# Technical Document Extraction: Relative Expert Load Heatmaps
## 1. Document Overview
This image contains a series of 12 heatmaps organized in a vertical stack. The charts compare the "Relative Expert Load" across different layers of a Mixture-of-Experts (MoE) neural network, specifically contrasting two training methodologies: **Aux-Loss-Based** and **Aux-Loss-Free**.
## 2. Global Metadata and Legend
* **Language:** English (en).
* **Metric:** Relative Expert Load.
* **Color Scale (Legend):** Located at the bottom center.
* **Range:** 0 to 10.
* **Gradient:** Light yellow (0) $\rightarrow$ Orange (5) $\rightarrow$ Deep Red (10).
* **X-Axis (Common to all charts):** Expert Index, ranging from **1 to 64**.
* **Y-Axis (Common to all charts):** Data Domains.
1. Wikipedia (en)
2. Github
3. DM Mathematics
## 3. Component Analysis by Layer
The heatmaps are presented in pairs (Aux-Loss-Based vs. Aux-Loss-Free) for Layers 13 through 18.
### Layer 13
* **Aux-Loss-Based Layer 13:** Shows a very uniform, low-intensity distribution (mostly light yellow). A slight increase in load is visible for Github at Expert 34 and DM Mathematics at Expert 35.
* **Aux-Loss-Free Layer 13:** Shows significantly higher variance and specialization.
* **Wikipedia:** Peaks around Experts 2, 5, 10.
* **Github:** Strong peak (Red, ~8-9) at Expert 11; secondary peaks at 20, 34, 46.
* **DM Mathematics:** Peaks at Experts 12, 33, 35, 46, 58, 62.
### Layer 14
* **Aux-Loss-Based Layer 14:** Highly uniform distribution. Almost no visible specialization; all values appear to be $<2$.
* **Aux-Loss-Free Layer 14:**
* **Wikipedia:** Moderate load at Experts 1, 24, 44, 55.
* **Github:** Moderate load at Experts 6, 11, 33, 54, 57.
* **DM Mathematics:** Distinct high-intensity peaks (Deep Red, ~10) at Experts **27** and **46**.
### Layer 15
* **Aux-Loss-Based Layer 15:** Uniform distribution with very slight intensity increases for Github at Expert 5.

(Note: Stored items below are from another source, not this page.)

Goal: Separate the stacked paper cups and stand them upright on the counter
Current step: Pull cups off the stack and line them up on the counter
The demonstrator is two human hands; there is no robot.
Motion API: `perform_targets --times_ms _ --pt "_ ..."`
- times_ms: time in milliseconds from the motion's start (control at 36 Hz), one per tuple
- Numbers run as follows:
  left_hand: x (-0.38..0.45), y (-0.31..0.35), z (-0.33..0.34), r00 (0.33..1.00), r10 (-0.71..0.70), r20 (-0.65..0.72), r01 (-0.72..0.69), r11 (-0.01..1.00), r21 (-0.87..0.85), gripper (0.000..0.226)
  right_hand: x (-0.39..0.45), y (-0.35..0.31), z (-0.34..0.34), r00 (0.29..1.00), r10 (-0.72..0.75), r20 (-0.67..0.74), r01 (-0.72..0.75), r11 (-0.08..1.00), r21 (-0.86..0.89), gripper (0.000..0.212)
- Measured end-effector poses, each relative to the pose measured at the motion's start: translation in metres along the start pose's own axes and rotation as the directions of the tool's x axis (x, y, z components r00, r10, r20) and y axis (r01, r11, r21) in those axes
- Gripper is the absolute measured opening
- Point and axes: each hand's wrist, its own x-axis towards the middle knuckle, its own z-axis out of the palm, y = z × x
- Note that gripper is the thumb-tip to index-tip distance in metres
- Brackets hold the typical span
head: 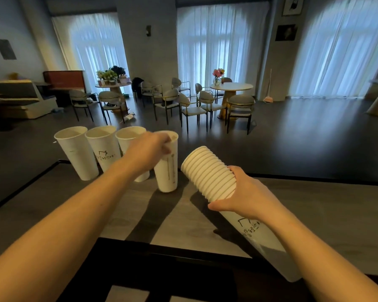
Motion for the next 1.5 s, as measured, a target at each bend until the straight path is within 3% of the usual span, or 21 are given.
perform_targets --times_ms 139,306,472,583,611,667,722,750,806,944,1056,1139,1250,1361,1500 --pt "0.008 -0.008 0.018 0.995 0.067 -0.076 -0.057 0.99 0.126 0.017 0.004 0.0 0.002 1.0 -0.022 -0.002 0.022 0.999 0.03 0.11" --pt "0.02 -0.017 0.017 0.996 0.072 -0.048 -0.063 0.983 0.174 0.02 0.01 -0.002 0.003 1.0 -0.012 -0.019 0.013 0.998 0.057 0.11" --pt "0.022 -0.019 0.016 0.999 0.049 -0.022 -0.047 0.995 0.087 0.034 0.011 -0.002 0.003 1.0 -0.014 -0.027 0.016 0.997 0.072 0.108" --pt "0.016 -0.003 0.007 0.973 0.071 -0.218 -0.093 0.992 -0.09 0.039 0.009 -0.003 0.002 0.999 -0.023 -0.043 0.027 0.996 0.084 0.107" --pt "0.012 0.006 0.003 0.981 0.047 -0.189 -0.087 0.974 -0.209 0.036 0.009 -0.003 0.002 0.999 -0.027 -0.045 0.031 0.996 0.087 0.107" --pt "0.005 0.026 -0.007 0.997 0.041 0.062 -0.007 0.88 -0.474 0.037 0.008 -0.003 0.001 0.998 -0.034 -0.051 0.038 0.995 0.09 0.107" --pt "-0.002 0.039 -0.015 0.936 0.093 0.339 0.153 0.762 -0.63 0.039 0.006 -0.003 0.0 0.997 -0.039 -0.062 0.044 0.996 0.081 0.108" --pt "-0.005 0.04 -0.017 0.901 0.123 0.415 0.199 0.735 -0.648 0.036 0.005 -0.002 0.0 0.997 -0.039 -0.067 0.044 0.997 0.066 0.109" --pt "-0.007 0.041 -0.02 0.873 0.168 0.458 0.204 0.727 -0.655 0.027 0.002 0.0 -0.001 0.996 -0.036 -0.084 0.038 0.999 0.027 0.111" --pt "-0.006 0.05 -0.024 0.881 0.138 0.453 0.256 0.665 -0.701 0.021 -0.004 0.007 -0.008 0.994 -0.048 -0.101 0.046 0.999 -0.018 0.115" --pt "-0.004 0.06 -0.03 0.93 0.018 0.366 0.242 0.719 -0.651 0.022 -0.011 0.014 -0.016 0.995 -0.038 -0.096 0.035 0.999 -0.035 0.119" --pt "0.003 0.062 -0.038 0.985 -0.116 0.129 0.171 0.775 -0.609 0.03 -0.015 0.023 -0.023 0.995 -0.006 -0.102 -0.001 0.998 -0.065 0.124" --pt "0.016 0.057 -0.041 0.971 -0.175 -0.163 0.078 0.877 -0.473 0.028 -0.017 0.038 -0.034 0.989 0.071 -0.128 -0.087 0.988 -0.124 0.118" --pt "0.015 0.067 -0.012 0.999 0.019 -0.036 -0.026 0.98 -0.199 0.018 -0.017 0.049 -0.037 0.987 0.083 -0.135 -0.099 0.988 -0.122 0.115" --pt "0.017 0.072 0.033 0.988 0.152 0.042 -0.156 0.98 0.126 0.025 -0.017 0.049 -0.038 0.991 0.068 -0.116 -0.075 0.995 -0.063 0.12"
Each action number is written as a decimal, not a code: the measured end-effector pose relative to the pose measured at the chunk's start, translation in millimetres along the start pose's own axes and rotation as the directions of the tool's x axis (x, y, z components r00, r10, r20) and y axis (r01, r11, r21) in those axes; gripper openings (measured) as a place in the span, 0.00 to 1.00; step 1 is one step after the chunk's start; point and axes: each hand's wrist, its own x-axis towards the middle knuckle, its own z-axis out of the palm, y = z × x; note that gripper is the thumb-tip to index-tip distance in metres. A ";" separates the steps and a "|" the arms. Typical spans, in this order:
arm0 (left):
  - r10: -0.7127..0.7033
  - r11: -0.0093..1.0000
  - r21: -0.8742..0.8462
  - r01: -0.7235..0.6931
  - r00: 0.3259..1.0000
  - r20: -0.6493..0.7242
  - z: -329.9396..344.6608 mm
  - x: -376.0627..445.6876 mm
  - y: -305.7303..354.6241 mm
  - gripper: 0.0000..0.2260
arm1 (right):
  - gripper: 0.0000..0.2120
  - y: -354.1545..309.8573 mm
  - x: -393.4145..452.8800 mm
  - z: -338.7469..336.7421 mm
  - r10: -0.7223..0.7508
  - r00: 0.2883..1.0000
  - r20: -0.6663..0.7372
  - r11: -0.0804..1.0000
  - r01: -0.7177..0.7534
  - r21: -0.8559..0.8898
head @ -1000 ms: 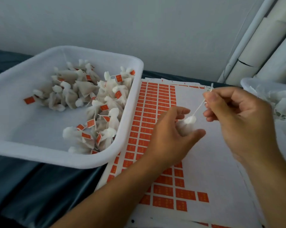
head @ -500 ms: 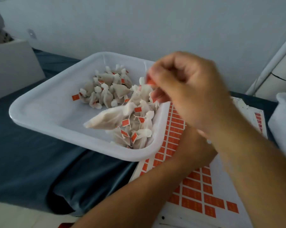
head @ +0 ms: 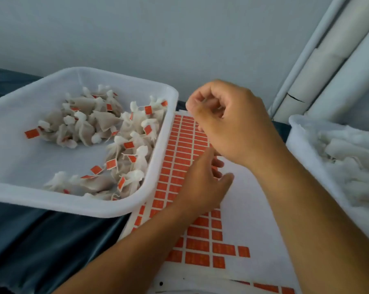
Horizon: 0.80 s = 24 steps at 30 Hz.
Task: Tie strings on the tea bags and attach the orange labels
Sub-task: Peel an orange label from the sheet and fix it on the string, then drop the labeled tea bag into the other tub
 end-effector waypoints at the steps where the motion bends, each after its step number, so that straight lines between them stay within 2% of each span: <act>1: -0.037 0.999 0.000 0.037 0.999 -0.003 3.5 0.1 1.5 0.16 | 0.06 11.1 2.4 -13.8 0.045 0.999 -0.019 0.997 -0.046 -0.056; 4: -0.010 1.000 -0.012 0.009 0.999 -0.038 5.9 3.0 -6.8 0.20 | 0.04 53.5 6.6 -59.3 0.192 0.973 -0.129 0.955 -0.215 -0.206; 8: 0.013 1.000 0.010 -0.013 0.998 -0.069 6.8 4.9 -9.9 0.19 | 0.06 114.3 1.5 -115.0 0.404 0.894 -0.193 0.828 -0.447 -0.339; 11: 0.014 0.999 0.049 -0.010 0.997 -0.081 6.7 5.9 -9.4 0.18 | 0.08 154.7 -8.9 -142.7 0.543 0.816 -0.199 0.715 -0.574 -0.399; 16: 0.024 0.999 0.039 -0.021 0.997 -0.071 6.2 6.8 -11.4 0.17 | 0.13 206.8 -41.1 -161.2 0.712 0.688 -0.142 0.553 -0.673 -0.491; 19: 0.027 0.999 0.042 -0.024 0.997 -0.070 6.5 7.2 -11.4 0.16 | 0.12 223.8 -55.5 -163.5 0.761 0.647 -0.046 0.552 -0.683 -0.479; 22: 0.034 0.999 0.043 -0.031 0.997 -0.066 6.2 7.6 -13.3 0.16 | 0.02 222.4 -59.5 -166.3 0.780 0.624 0.035 0.589 -0.715 -0.375; 24: 0.030 0.999 0.030 -0.028 0.998 -0.061 6.1 7.1 -13.4 0.15 | 0.11 220.0 -59.2 -170.6 0.774 0.631 0.057 0.604 -0.708 -0.366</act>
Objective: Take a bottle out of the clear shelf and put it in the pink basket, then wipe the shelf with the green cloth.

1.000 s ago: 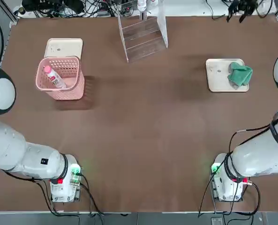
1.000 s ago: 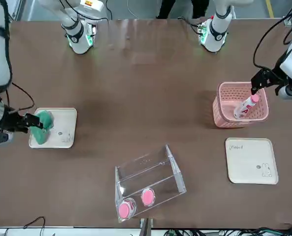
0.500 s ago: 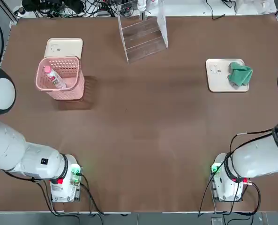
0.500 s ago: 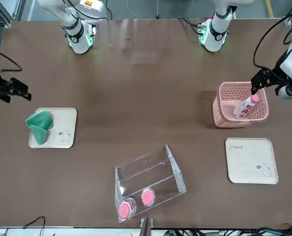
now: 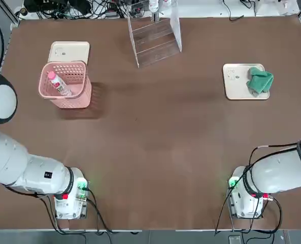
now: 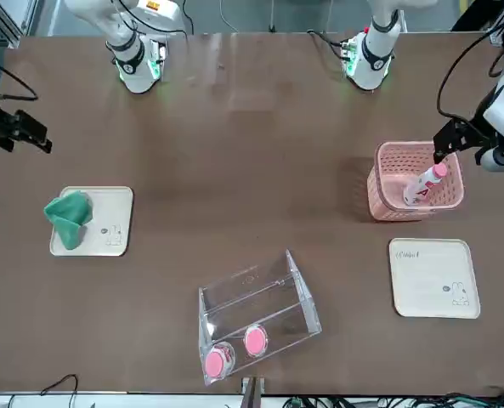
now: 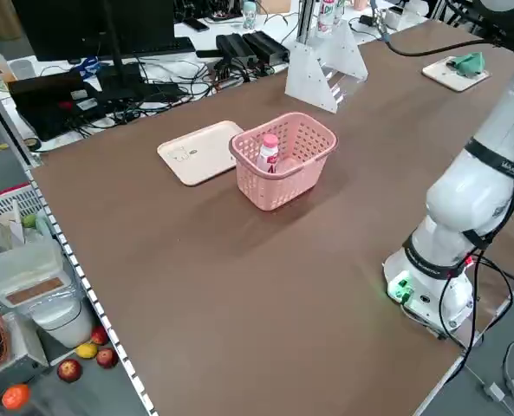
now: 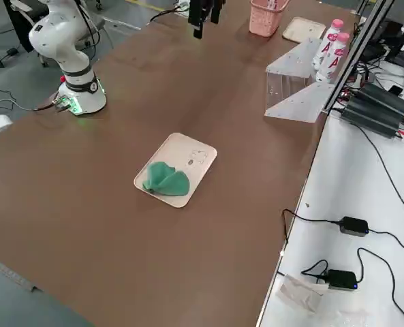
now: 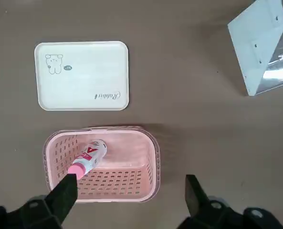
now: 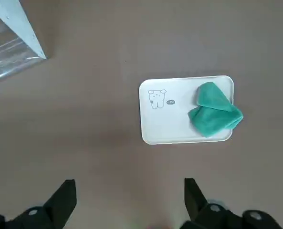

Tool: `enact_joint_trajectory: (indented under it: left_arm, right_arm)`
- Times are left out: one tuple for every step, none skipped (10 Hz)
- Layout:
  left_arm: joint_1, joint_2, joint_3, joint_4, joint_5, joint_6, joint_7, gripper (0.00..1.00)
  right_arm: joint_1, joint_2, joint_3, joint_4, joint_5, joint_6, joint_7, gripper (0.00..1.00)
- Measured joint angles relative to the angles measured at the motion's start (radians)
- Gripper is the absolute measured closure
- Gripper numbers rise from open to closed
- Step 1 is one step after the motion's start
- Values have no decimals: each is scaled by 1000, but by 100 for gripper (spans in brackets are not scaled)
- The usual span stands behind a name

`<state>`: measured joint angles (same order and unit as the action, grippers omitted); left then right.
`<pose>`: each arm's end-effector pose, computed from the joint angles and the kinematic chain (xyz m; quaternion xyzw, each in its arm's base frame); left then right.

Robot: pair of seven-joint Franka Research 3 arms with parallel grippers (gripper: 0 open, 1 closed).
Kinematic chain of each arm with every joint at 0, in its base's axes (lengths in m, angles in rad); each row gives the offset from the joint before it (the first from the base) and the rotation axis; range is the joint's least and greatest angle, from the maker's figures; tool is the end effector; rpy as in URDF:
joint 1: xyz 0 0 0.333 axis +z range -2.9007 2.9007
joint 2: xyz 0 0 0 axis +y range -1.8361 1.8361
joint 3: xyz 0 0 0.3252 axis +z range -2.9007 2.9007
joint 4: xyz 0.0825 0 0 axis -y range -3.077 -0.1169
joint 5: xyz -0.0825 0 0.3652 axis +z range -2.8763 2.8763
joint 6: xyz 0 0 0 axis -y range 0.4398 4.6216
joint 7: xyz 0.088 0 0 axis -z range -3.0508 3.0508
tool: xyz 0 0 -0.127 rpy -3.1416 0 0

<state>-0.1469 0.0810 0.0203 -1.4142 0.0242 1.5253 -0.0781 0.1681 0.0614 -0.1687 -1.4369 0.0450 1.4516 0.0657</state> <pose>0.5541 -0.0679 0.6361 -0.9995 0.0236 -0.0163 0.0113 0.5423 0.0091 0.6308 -0.9991 0.0309 0.0235 0.0165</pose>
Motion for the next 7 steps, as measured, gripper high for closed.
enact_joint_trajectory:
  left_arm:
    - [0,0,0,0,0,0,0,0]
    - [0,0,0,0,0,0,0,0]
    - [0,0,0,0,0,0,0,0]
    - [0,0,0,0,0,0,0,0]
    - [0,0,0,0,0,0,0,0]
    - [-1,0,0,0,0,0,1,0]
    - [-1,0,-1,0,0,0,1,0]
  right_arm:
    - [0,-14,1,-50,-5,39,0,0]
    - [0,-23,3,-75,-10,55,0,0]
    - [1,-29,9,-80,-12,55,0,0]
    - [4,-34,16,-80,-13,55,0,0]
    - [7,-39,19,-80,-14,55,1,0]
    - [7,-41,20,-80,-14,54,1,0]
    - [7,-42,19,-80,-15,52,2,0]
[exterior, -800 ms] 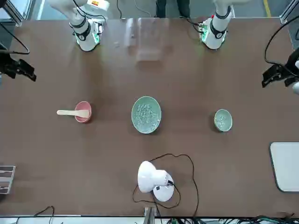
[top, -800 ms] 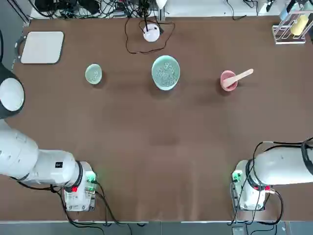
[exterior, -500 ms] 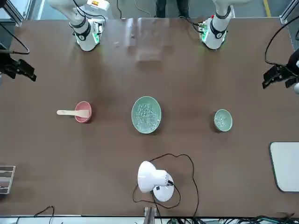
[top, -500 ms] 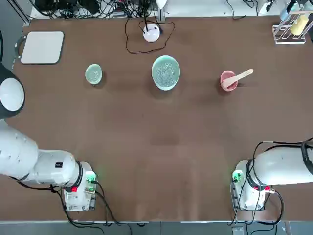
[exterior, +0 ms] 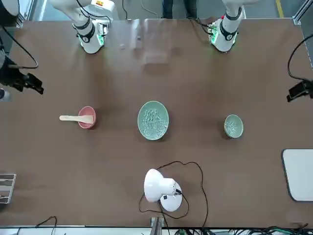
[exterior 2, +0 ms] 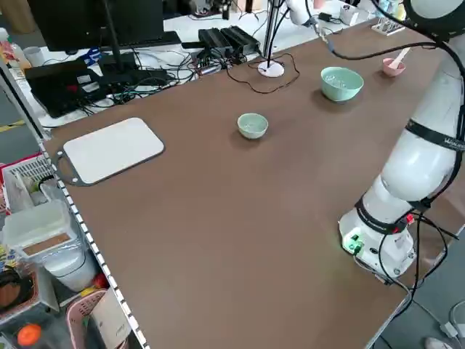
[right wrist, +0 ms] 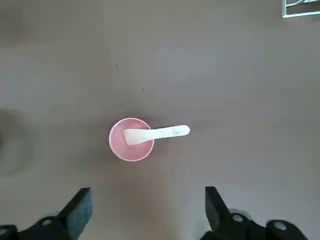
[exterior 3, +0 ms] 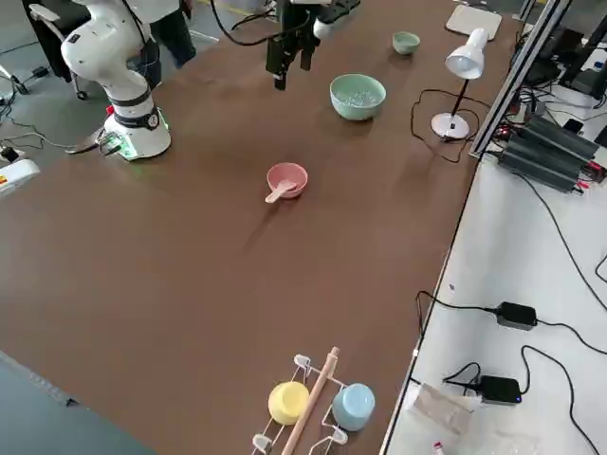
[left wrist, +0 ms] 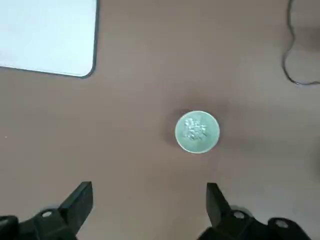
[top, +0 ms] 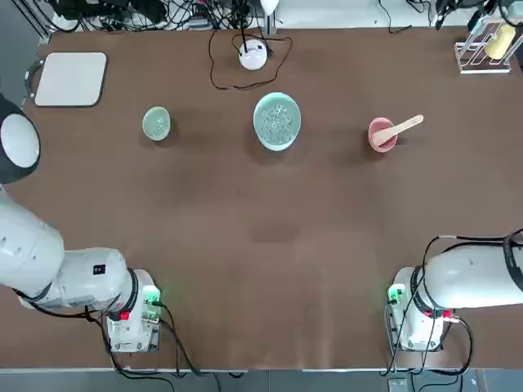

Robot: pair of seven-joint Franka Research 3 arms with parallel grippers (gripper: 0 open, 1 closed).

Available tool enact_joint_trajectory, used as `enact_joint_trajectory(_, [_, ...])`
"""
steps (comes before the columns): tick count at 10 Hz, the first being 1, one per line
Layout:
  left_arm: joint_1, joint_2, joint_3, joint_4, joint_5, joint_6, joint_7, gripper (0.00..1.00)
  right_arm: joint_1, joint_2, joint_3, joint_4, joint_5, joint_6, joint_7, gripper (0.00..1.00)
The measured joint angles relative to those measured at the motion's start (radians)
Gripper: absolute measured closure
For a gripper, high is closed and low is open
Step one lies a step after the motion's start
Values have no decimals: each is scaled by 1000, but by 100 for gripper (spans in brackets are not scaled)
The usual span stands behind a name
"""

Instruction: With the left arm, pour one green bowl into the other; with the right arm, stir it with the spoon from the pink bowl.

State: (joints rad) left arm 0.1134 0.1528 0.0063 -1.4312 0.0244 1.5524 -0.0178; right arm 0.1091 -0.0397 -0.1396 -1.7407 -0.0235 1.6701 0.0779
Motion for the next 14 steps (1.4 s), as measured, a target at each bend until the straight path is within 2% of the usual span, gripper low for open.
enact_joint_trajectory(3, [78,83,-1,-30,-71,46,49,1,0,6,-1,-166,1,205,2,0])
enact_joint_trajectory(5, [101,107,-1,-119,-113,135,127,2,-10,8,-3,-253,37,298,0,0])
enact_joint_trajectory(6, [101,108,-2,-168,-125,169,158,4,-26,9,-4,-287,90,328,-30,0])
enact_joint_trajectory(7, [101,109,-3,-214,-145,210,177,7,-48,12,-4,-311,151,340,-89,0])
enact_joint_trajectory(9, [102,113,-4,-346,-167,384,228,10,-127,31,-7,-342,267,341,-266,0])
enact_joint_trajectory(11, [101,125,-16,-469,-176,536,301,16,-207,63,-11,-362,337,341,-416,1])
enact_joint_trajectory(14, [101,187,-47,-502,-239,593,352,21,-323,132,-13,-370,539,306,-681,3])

* **Aux-Loss-Free Layer 15:**
* **Wikipedia:** Moderate load at Experts 2, 31.
* **Github:** Strong peaks at Experts 6, 29, 42, 45 (Red, ~9).
* **DM Mathematics:** Strong peaks at Experts 11, 23, 41, 45, 52, 57.
### Layer 16
* **Aux-Loss-Based Layer 16:** Uniform distribution. Slight yellow-orange tint at Expert 33 for Wikipedia and Expert 55 for DM Mathematics.
* **Aux-Loss-Free Layer 16:**
* **Wikipedia:** Peaks at Experts 2, 5, 30, 41.
* **Github:** Strong peak at Expert 6 (Orange-Red, ~7).
* **DM Mathematics:** Peaks at Experts 17, 25, 34, 54.
### Layer 17
* **Aux-Loss-Based Layer 17:** Uniform distribution. Slight intensity at Expert 11 for Wikipedia.
* **Aux-Loss-Free Layer 17:**
* **Wikipedia:** Peaks at Experts 11, 45.
* **Github:** Strong peak at Expert 29 (Red, ~8).
* **DM Mathematics:** Peaks at Experts 2, 10, 17, 21, 34, 47, 53 (Red, ~9).
### Layer 18
* **Aux-Loss-Based Layer 18:** Uniform distribution. Minimal variation across all 64 experts.
* **Aux-Loss-Free Layer 18:**
* **Wikipedia:** Peaks at Experts 1, 40.
* **Github:** Peaks at Experts 9, 11, 30, 41, 43.
* **DM Mathematics:** Strong peaks at Experts 15, 41, 54, 63.
## 4. Key Trends and Observations
1. **Methodological Contrast:** The **Aux-Loss-Based** models exhibit a "load balancing" effect where the work is spread almost evenly across all 64 experts. This results in a "washed out" heatmap with very few distinct features.
2. **Expert Specialization:** The **Aux-Loss-Free** models show high levels of specialization. Specific experts (e.g., Expert 46 in Layer 14 for DM Mathematics) take on a disproportionately high relative load (up to 10x the average).
3. **Domain Separation:** In the Aux-Loss-Free charts, different domains (Wikipedia vs. Github vs. Math) often activate different sets of experts within the same layer, indicating the model has learned to route domain-specific information to specialized sub-networks.
4. **Vertical Consistency:** While specialization is present in all Aux-Loss-Free layers, the specific "hot" experts change from layer to layer, suggesting a complex routing logic that evolves through the depth of the network.